Pomares estão sendo formados em novas áreas em busca de umidade e para evitar contaminação pela Morte Súbita. Numa migração lenta e perene, a citricultura de São Paulo está em deslocamento do Norte para o Sul do Estado. Em jogo, o esforço em manter o agronegócio mais competitivo do País no mercado internacional, que no ano passado movimentou US$ 3,23 bilhões, foi responsável por 1,87% do total da pauta de exportação e 4,47% das vendas internacionais do setor agrícola. A nova geografia da citricultura paulista - Estado é responsável por 95% das exportações de suco de laranja do Brasil - é dese-nhada por uma nova conjuntura.

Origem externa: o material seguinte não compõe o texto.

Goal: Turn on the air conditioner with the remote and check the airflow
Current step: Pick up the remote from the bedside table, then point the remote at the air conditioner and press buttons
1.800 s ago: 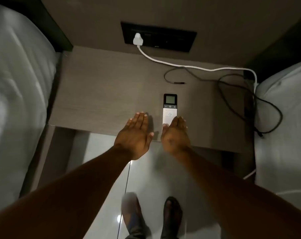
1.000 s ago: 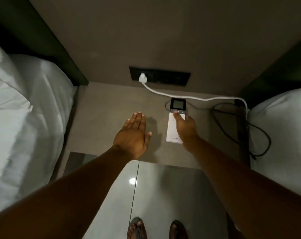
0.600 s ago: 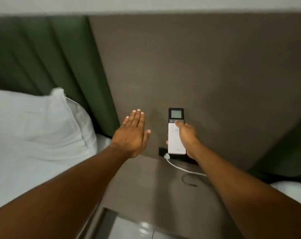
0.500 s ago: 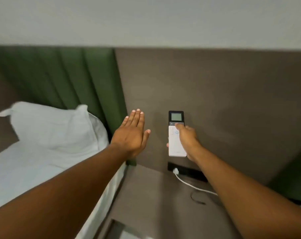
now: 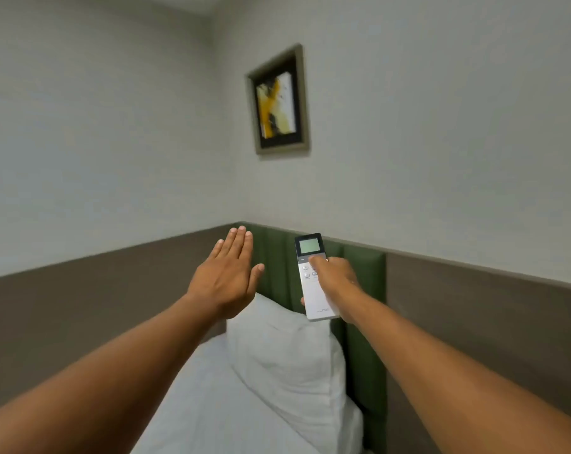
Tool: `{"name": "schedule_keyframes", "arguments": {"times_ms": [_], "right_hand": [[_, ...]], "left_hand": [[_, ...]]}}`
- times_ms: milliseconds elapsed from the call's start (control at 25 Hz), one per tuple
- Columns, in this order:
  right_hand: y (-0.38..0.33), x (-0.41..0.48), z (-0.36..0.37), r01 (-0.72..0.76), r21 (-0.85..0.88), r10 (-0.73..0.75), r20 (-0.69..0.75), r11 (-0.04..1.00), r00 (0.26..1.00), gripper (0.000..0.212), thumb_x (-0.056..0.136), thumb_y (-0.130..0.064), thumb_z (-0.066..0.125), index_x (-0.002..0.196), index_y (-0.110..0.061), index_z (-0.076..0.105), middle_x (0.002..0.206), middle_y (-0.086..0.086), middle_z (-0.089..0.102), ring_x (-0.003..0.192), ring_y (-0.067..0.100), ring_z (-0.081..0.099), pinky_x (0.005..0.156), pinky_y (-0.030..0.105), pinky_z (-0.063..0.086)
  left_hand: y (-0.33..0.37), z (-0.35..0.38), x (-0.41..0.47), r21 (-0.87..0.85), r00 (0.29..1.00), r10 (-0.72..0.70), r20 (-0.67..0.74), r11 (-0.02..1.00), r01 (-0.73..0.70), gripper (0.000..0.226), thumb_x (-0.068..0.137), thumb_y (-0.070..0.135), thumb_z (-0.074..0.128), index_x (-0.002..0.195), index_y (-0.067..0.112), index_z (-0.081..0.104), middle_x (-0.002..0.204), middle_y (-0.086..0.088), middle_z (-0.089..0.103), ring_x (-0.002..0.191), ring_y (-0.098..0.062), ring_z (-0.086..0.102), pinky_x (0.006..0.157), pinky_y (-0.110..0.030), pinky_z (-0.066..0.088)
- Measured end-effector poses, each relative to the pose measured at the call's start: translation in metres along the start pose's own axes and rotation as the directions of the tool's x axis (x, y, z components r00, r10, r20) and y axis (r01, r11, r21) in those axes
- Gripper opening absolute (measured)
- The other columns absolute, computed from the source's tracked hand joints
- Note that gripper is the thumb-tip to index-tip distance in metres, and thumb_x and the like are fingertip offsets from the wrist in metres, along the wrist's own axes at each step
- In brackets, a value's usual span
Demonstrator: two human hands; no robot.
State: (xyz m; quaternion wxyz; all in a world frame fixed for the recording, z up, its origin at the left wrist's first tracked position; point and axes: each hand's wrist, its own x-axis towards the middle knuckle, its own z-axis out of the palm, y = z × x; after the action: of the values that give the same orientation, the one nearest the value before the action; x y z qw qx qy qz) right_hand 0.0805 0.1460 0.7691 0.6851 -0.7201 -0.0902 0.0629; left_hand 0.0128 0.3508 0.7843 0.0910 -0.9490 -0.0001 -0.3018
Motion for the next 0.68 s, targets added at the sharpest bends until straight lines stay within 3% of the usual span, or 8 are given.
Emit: {"name": "schedule_keyframes", "arguments": {"times_ms": [40, 160, 240, 360, 480, 520, 640, 680], "right_hand": [[-0.019, -0.004, 0.027, 0.026, 0.005, -0.026, 0.045, 1.000, 0.999, 0.020, 0.099, -0.025, 0.056, 0.083, -0.015, 0.062, 0.089, 0.020, 0.078, 0.080, 0.043, 0.081, 0.066, 0.036, 0.062], [-0.064, -0.021, 0.105, 0.075, 0.059, -0.085, 0.181, 0.995, 0.980, 0.021, 0.099, -0.025, 0.055, 0.083, -0.014, 0.063, 0.077, 0.016, 0.077, 0.050, 0.029, 0.076, 0.050, 0.029, 0.060], [-0.091, -0.041, 0.161, 0.090, 0.087, -0.111, 0.270, 0.992, 0.957, 0.022, 0.098, -0.025, 0.054, 0.082, -0.012, 0.063, 0.071, 0.010, 0.074, 0.039, 0.026, 0.072, 0.046, 0.026, 0.058], [-0.131, -0.082, 0.238, 0.104, 0.125, -0.145, 0.393, 0.987, 0.908, 0.019, 0.094, -0.023, 0.052, 0.086, -0.011, 0.064, 0.079, 0.011, 0.073, 0.053, 0.032, 0.078, 0.052, 0.028, 0.060], [-0.166, -0.134, 0.305, 0.110, 0.145, -0.170, 0.514, 0.983, 0.841, 0.018, 0.093, -0.022, 0.050, 0.093, -0.010, 0.063, 0.098, 0.019, 0.078, 0.100, 0.047, 0.084, 0.083, 0.044, 0.066], [-0.177, -0.153, 0.324, 0.114, 0.155, -0.181, 0.552, 0.981, 0.814, 0.018, 0.093, -0.021, 0.049, 0.095, -0.009, 0.063, 0.104, 0.021, 0.080, 0.103, 0.048, 0.083, 0.087, 0.046, 0.066], [-0.206, -0.203, 0.368, 0.084, 0.207, -0.201, 0.652, 0.975, 0.731, 0.017, 0.094, -0.020, 0.049, 0.096, -0.009, 0.062, 0.094, 0.018, 0.075, 0.081, 0.044, 0.081, 0.060, 0.033, 0.064], [-0.213, -0.214, 0.379, 0.083, 0.212, -0.206, 0.668, 0.974, 0.716, 0.020, 0.095, -0.020, 0.049, 0.100, -0.008, 0.063, 0.096, 0.018, 0.075, 0.085, 0.046, 0.082, 0.061, 0.033, 0.064]], "left_hand": [[-0.030, -0.024, -0.009, 0.038, 0.999, -0.043, -0.019, 0.998, 0.044, 0.073, 0.095, 0.052, 0.004, 0.152, 0.008, -0.004, 0.162, -0.009, -0.006, 0.147, -0.019, -0.011, 0.118, -0.033, -0.005], [-0.107, -0.091, -0.042, 0.165, 0.985, -0.159, -0.060, 0.972, 0.167, 0.073, 0.095, 0.053, 0.005, 0.152, 0.008, -0.004, 0.162, -0.010, -0.006, 0.148, -0.019, -0.010, 0.118, -0.033, -0.004], [-0.151, -0.135, -0.072, 0.235, 0.968, -0.238, -0.084, 0.939, 0.251, 0.072, 0.096, 0.052, 0.006, 0.152, 0.008, -0.004, 0.162, -0.009, -0.006, 0.148, -0.019, -0.009, 0.118, -0.033, -0.003], [-0.203, -0.192, -0.122, 0.317, 0.934, -0.336, -0.119, 0.879, 0.356, 0.070, 0.097, 0.050, 0.008, 0.152, 0.008, -0.005, 0.162, -0.008, -0.008, 0.148, -0.018, -0.011, 0.118, -0.032, -0.005], [-0.246, -0.249, -0.174, 0.401, 0.890, -0.429, -0.154, 0.796, 0.453, 0.070, 0.098, 0.049, 0.008, 0.152, 0.008, -0.005, 0.162, -0.008, -0.008, 0.148, -0.018, -0.011, 0.119, -0.033, -0.004], [-0.257, -0.267, -0.192, 0.423, 0.871, -0.460, -0.172, 0.764, 0.487, 0.070, 0.098, 0.049, 0.009, 0.152, 0.008, -0.005, 0.162, -0.008, -0.008, 0.148, -0.018, -0.010, 0.119, -0.033, -0.003], [-0.281, -0.316, -0.236, 0.474, 0.825, -0.527, -0.205, 0.684, 0.554, 0.069, 0.099, 0.047, 0.011, 0.152, 0.007, -0.004, 0.162, -0.009, -0.007, 0.148, -0.020, -0.009, 0.119, -0.034, -0.002], [-0.285, -0.328, -0.246, 0.488, 0.816, -0.538, -0.213, 0.665, 0.566, 0.069, 0.099, 0.047, 0.012, 0.152, 0.007, -0.004, 0.162, -0.009, -0.007, 0.148, -0.020, -0.008, 0.119, -0.035, -0.002]]}}
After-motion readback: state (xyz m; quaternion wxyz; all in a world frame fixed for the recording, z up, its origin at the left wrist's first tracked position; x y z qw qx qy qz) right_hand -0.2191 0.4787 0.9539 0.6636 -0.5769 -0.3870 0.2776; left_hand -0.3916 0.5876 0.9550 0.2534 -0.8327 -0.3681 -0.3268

A realocação dos pomares no sentido do Sul não é recente, mas tem se acelerado nos últimos anos em razão da Morte Súbita do Citrus (MSC), doença que prospera no eixo Noroeste/Norte de São Paulo.
Em Botucatu, por exemplo, a produção de laranja para mesa ou indústria cresce. Em 1999, a produção de fruto para indústria da região era de 2.010 milhões de caixas. No ano passado, havia alcançado total de 4,53 milhões de caixas. Para o mercado de laranja de mesa, a produção no mesmo período dobrou, saiu de 860 mil caixas para 1,9 milhão de caixas. Enquanto nas regiões de Barretos e Catanduva o processo é inverso. Em Barretos, uma das maiores regiões produtoras, a produção de laranja para processamento industrial caiu de 45,59 milhões de caixas para 33,1 milhões em igual intervalo. A queda na produção de laranja de mesa foi menor, mas expressiva: de 19,5 milhões, em 1999, para 14,2 milhões no ano passado. Os números fazem parte do banco de dados do Instituto de Econômica Agrícola (IEA).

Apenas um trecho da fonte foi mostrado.